Comet assay was used to detect DNA damage such as strand breaks and DNA-protein cross links. In the current study, the observed increased DNA migration in administrative groups may be attributed to the induction of DNA strand breaks. In this study, rabbits’ lens epithelial cells DNA damage induced by administration was revealed by various comet assay parameters that were provided by the image analysis software including tail moment, percentage of DNA in the tail, tail length and percentage of tailed cells. These parameters showed a significant increase in administrative groups compared to the control group (which showed some degree of DNA damage). Degree of DNA damage observed in control group might be explained by the fact that about 10,000 oxidation hits to DNA per cell have been estimated to occur per day within the human body, and more than 35 different forms of oxidized bases are found in DNA. Most damage is repaired by effective DNA-repair enzymes, but some damage escapes repair, causing permanent damage. Parameters measurements show that tamoxifen administration produces more DNA damage. The higher period, the higher DNA damage occurs. Moreover, a comparative study has shown accumulation of modified DNA bases in Fischer rats treated with tamoxifen. Also the same modification in DNA was detected in DBA/2 and C57BL/6 mice [19].

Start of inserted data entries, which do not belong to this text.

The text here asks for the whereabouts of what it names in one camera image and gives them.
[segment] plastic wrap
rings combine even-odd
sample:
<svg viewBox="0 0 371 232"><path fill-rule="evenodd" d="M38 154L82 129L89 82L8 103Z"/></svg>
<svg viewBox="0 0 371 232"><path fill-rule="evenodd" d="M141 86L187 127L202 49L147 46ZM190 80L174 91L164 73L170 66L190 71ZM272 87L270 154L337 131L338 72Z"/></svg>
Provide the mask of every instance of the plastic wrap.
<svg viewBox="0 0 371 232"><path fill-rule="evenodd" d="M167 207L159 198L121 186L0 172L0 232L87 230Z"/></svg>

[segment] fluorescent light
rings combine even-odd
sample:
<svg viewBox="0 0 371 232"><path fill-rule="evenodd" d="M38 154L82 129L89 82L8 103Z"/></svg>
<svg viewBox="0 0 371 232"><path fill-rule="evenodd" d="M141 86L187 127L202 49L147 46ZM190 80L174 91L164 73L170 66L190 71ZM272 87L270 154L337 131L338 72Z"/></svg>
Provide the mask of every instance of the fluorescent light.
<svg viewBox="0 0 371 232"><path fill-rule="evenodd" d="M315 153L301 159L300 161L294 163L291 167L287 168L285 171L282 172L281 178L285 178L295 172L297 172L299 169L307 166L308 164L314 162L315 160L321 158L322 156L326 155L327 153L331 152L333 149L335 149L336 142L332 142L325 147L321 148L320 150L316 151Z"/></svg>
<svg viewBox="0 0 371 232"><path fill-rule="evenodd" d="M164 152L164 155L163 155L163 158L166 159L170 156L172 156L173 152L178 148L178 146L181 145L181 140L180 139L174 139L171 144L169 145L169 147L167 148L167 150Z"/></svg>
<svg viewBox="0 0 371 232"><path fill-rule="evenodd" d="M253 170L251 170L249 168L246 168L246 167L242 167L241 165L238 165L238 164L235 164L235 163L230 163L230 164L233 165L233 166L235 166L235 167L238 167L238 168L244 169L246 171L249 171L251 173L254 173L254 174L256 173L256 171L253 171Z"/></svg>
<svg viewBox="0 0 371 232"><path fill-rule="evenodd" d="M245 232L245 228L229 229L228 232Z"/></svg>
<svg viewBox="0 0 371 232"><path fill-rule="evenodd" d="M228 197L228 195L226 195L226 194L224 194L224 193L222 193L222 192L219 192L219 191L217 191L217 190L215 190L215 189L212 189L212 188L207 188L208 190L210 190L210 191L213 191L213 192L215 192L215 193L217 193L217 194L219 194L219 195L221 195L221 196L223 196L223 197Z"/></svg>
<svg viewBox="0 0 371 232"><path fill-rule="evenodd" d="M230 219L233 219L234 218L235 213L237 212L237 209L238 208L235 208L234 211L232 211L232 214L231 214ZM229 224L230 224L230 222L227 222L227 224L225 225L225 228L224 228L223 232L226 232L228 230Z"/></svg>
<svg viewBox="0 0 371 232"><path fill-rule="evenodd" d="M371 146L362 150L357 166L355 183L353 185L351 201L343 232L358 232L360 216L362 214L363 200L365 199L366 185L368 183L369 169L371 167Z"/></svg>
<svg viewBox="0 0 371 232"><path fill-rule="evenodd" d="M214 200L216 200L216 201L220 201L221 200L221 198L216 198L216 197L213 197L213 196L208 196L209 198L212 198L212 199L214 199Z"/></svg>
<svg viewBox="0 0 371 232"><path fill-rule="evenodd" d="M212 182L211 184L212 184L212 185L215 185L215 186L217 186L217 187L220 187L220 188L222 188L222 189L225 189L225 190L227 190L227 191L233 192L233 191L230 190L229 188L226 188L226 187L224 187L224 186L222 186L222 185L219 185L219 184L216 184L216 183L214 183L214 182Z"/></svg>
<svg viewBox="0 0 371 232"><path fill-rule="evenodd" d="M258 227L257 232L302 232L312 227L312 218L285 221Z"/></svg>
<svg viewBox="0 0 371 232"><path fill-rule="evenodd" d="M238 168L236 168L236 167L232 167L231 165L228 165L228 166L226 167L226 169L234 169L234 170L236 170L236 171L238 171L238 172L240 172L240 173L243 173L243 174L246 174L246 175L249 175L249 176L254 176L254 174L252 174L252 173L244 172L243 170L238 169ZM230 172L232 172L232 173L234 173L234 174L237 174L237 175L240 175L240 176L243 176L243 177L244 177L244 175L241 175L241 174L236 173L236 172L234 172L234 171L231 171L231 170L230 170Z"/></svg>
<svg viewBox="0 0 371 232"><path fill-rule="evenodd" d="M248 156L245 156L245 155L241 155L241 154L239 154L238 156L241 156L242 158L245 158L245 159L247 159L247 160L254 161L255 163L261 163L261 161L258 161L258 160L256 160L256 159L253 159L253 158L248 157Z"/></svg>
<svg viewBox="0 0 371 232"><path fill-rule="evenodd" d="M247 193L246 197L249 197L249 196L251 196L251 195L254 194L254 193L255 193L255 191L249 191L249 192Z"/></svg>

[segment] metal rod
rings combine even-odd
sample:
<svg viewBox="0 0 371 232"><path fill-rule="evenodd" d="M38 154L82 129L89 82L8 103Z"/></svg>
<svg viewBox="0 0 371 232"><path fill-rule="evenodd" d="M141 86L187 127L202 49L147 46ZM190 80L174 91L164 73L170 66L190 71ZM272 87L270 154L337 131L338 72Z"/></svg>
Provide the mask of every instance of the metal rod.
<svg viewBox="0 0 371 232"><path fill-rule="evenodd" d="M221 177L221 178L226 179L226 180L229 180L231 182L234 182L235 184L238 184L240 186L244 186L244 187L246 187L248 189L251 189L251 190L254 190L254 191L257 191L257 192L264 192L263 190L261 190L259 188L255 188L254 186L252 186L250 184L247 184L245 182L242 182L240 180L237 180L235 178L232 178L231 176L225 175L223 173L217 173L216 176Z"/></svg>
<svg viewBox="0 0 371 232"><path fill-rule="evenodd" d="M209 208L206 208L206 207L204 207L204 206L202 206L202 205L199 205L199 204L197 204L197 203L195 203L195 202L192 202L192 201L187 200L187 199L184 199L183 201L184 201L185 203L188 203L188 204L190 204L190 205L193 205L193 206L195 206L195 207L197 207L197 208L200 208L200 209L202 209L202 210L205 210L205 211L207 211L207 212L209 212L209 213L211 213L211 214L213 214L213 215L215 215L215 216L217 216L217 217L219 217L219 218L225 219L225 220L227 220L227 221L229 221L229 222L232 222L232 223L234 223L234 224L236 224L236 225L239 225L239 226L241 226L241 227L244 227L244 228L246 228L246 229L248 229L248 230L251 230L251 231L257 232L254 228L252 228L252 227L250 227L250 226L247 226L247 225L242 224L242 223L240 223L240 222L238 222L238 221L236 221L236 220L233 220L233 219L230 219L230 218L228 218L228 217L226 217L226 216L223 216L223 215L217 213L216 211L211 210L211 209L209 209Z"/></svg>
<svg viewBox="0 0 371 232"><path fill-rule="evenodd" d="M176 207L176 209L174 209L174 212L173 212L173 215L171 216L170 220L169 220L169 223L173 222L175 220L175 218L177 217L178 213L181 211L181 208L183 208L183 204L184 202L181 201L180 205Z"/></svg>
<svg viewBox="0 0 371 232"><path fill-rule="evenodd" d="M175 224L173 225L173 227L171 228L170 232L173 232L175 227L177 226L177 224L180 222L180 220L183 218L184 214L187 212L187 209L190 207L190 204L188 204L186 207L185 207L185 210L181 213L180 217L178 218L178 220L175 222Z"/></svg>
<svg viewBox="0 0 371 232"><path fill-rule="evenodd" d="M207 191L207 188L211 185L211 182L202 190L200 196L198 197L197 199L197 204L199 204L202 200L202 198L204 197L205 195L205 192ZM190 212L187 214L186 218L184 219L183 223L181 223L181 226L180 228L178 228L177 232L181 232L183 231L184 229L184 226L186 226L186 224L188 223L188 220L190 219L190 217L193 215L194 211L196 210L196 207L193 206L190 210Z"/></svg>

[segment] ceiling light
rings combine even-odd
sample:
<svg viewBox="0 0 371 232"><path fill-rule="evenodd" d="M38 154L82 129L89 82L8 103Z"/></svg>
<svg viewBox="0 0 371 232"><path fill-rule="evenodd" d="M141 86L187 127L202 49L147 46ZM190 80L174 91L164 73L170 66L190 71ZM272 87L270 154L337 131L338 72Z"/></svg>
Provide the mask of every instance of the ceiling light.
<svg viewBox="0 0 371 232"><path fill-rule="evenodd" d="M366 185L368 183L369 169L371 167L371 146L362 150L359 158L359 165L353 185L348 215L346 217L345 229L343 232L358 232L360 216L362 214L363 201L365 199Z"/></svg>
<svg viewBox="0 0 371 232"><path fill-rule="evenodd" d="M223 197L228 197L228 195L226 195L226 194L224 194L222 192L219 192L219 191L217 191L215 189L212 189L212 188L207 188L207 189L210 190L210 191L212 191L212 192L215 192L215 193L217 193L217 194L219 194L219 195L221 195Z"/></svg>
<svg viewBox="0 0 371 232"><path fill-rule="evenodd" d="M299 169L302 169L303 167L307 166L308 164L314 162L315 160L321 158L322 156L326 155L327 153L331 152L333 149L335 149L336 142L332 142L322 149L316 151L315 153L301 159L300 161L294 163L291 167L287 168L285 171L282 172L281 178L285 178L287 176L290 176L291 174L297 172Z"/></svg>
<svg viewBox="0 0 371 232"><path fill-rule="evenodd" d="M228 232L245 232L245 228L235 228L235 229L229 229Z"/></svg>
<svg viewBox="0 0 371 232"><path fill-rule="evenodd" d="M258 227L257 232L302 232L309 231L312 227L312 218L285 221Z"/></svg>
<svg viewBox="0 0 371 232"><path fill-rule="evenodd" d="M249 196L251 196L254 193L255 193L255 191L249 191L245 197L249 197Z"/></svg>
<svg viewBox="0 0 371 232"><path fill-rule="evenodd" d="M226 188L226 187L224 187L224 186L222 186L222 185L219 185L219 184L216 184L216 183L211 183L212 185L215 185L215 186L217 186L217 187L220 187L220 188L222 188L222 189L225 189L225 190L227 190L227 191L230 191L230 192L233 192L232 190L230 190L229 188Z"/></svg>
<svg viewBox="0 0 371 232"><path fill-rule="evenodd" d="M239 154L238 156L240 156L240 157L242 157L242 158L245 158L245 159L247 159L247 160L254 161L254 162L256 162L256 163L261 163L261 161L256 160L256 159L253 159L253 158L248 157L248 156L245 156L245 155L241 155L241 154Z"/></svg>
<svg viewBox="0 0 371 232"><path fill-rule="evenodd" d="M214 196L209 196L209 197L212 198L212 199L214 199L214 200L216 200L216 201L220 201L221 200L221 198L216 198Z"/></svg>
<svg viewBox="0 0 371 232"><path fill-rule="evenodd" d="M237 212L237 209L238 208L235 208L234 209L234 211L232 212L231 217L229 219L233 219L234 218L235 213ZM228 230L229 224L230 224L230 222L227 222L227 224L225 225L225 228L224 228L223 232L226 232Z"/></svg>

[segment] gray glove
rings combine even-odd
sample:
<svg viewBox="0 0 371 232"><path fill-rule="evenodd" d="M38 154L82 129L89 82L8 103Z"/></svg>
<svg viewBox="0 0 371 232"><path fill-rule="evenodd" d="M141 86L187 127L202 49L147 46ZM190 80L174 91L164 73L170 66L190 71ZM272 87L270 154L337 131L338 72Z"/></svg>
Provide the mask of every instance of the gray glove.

An additional activity of tamoxifen may be the cause of induced cataract is the finding that tamoxifen is a potent blocker of chloride channels suggests a mechanism whereby it might elicit specific side effects when administered therapeutically. Functional chloride channels were found to be necessary for normal lens clarity, and these channels were blocked by tamoxifen. Tamoxifen induced lens opacity in organ culture at similar concentrations to those required to block lens chloride channels in isolated patches [20].
Tamoxifen was found to be the most used chemotherapy drug especially for estrogen positive breast cancer. This increases the importance of studying its side effects. Its uses for more than 6 mo may lead to changes in the molecular structure of the lens and damage of DNA cells. An ophthalmic baseline examination prior to anti-cancer treatment may help detect any pre-existing ocular condition and lead to reduction of ocular side effects when predisposed patients are screened and examined regularly during and after chemotherapeutic therapy.